Problem: From the line containing "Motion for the" to the end of the listing, copy each line exactly and leave out all others.

Stored data:
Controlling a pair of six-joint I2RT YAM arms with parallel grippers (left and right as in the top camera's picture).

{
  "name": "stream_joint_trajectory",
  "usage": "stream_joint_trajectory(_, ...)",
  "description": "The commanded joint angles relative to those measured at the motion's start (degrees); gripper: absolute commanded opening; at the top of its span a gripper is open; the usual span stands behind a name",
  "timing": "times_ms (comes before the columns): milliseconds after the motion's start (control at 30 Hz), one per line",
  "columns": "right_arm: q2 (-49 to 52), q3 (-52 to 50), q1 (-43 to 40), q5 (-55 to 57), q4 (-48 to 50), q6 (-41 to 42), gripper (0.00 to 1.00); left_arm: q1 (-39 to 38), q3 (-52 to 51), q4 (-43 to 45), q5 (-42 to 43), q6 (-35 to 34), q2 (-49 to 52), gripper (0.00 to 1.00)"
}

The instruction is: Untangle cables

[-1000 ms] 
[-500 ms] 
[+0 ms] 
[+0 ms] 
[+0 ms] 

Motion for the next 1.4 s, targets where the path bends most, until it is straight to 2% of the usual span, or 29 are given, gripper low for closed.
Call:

Response:
Motion for the next 1.4 s, targets where the path bends most, until it is straight to 2% of the usual span, or 29 are given, gripper low for closed.
Call:

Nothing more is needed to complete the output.